What needs to be done:
Filter out every line below that lacks "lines", and copy the rest.

[[ Working data, beginning ]]

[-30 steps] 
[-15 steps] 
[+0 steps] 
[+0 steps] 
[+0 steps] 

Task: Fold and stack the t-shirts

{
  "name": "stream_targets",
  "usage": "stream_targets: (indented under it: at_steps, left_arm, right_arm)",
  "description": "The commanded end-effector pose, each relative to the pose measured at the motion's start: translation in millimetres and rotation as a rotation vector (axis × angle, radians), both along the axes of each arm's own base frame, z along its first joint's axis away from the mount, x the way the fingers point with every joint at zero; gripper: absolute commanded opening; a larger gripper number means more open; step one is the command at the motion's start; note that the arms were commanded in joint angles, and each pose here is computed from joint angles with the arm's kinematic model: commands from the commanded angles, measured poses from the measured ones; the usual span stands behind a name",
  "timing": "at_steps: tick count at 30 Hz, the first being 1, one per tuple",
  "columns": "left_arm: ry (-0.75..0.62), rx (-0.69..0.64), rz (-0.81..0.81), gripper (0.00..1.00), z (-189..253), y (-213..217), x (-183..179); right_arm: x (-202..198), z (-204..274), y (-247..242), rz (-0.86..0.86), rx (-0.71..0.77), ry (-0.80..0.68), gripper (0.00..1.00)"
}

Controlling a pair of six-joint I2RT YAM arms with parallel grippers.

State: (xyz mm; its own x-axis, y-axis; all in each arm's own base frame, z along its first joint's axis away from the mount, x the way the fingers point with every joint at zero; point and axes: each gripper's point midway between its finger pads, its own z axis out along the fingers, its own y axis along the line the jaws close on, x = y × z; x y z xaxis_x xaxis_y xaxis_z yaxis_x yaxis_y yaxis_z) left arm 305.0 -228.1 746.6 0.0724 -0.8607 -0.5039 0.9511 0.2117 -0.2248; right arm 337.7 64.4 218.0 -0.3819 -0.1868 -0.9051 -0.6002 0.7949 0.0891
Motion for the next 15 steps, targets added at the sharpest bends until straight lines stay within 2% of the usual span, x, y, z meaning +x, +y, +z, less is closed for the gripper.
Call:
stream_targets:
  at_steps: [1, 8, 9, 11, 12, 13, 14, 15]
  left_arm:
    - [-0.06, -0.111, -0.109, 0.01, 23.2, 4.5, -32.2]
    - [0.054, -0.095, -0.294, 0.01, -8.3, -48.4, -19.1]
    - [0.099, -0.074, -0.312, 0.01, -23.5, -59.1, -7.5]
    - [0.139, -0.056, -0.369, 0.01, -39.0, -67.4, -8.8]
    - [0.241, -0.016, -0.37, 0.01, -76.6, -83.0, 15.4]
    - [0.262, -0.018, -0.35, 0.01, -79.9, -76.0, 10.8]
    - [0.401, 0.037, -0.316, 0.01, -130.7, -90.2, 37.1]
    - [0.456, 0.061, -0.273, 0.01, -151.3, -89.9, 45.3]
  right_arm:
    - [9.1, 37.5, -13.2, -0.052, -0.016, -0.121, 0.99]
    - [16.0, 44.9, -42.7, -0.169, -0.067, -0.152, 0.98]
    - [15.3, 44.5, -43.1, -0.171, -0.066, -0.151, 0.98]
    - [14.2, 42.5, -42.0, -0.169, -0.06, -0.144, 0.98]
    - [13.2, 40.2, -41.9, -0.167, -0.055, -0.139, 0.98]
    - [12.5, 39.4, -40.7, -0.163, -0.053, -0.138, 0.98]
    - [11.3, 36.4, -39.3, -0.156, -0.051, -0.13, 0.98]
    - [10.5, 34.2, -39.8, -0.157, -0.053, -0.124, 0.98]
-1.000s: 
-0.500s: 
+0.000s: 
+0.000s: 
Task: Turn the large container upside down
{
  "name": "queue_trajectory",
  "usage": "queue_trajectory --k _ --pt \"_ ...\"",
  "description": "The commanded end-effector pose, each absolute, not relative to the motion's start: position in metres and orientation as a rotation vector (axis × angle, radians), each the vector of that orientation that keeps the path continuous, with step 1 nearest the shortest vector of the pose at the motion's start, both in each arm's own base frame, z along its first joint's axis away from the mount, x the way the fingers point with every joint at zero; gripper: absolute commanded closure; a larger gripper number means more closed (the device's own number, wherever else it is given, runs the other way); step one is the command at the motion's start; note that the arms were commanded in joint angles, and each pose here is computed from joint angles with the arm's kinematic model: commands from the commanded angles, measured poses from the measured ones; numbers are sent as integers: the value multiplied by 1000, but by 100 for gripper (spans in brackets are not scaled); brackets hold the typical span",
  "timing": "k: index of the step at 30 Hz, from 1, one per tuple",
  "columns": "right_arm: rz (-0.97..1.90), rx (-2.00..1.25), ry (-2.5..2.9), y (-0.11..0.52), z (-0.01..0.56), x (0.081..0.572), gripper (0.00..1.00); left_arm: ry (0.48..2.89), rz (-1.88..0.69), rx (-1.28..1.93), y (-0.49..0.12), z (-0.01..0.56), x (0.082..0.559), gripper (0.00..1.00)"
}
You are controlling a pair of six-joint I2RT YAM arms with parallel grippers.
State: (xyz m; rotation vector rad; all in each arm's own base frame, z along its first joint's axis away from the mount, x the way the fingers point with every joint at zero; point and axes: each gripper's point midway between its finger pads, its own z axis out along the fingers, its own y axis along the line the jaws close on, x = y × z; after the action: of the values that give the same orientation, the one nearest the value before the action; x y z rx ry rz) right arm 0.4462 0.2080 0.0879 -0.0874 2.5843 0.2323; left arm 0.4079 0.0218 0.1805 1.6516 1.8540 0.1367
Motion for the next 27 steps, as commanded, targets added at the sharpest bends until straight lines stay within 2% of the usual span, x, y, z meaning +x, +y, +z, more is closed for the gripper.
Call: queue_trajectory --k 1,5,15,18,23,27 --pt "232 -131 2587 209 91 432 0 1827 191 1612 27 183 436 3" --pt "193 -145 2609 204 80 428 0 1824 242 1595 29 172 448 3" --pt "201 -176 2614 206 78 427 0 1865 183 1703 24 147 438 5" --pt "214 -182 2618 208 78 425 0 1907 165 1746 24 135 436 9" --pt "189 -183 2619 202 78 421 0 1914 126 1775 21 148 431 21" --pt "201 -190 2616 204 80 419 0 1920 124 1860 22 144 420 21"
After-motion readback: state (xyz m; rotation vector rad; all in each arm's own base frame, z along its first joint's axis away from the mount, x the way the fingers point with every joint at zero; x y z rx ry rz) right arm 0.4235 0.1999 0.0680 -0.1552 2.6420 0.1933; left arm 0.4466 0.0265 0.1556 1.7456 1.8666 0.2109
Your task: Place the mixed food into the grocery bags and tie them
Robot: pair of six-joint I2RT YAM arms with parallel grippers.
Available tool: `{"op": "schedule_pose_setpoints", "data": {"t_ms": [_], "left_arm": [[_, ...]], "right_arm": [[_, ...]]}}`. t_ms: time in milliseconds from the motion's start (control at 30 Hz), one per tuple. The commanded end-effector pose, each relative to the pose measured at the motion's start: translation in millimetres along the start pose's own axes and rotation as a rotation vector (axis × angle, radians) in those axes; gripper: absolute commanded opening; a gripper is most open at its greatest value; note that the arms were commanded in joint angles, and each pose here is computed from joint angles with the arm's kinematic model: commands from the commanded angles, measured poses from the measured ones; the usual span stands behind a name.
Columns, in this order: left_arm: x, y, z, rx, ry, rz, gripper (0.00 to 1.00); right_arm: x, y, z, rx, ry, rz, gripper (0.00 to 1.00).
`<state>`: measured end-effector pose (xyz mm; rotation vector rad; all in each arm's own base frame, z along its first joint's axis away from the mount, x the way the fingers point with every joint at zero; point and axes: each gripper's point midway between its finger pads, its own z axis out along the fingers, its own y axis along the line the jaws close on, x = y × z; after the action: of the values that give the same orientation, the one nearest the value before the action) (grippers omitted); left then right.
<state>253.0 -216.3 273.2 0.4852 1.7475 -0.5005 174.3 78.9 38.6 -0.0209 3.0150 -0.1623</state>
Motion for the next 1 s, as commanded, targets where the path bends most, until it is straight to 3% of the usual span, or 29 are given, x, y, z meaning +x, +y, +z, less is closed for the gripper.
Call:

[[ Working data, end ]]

Written solution:
Motion for the next 15 steps, targets added at the sharpest bends until straight lines stay within 2% of the usual span, x, y, z meaning +x, +y, +z, less is closed for the gripper.
Motion for the next 27 steps, as commanded, targets added at the sharpest bends until straight lines stay within 2% of the usual span, x, y, z meaning +x, +y, +z, more is closed for the gripper.

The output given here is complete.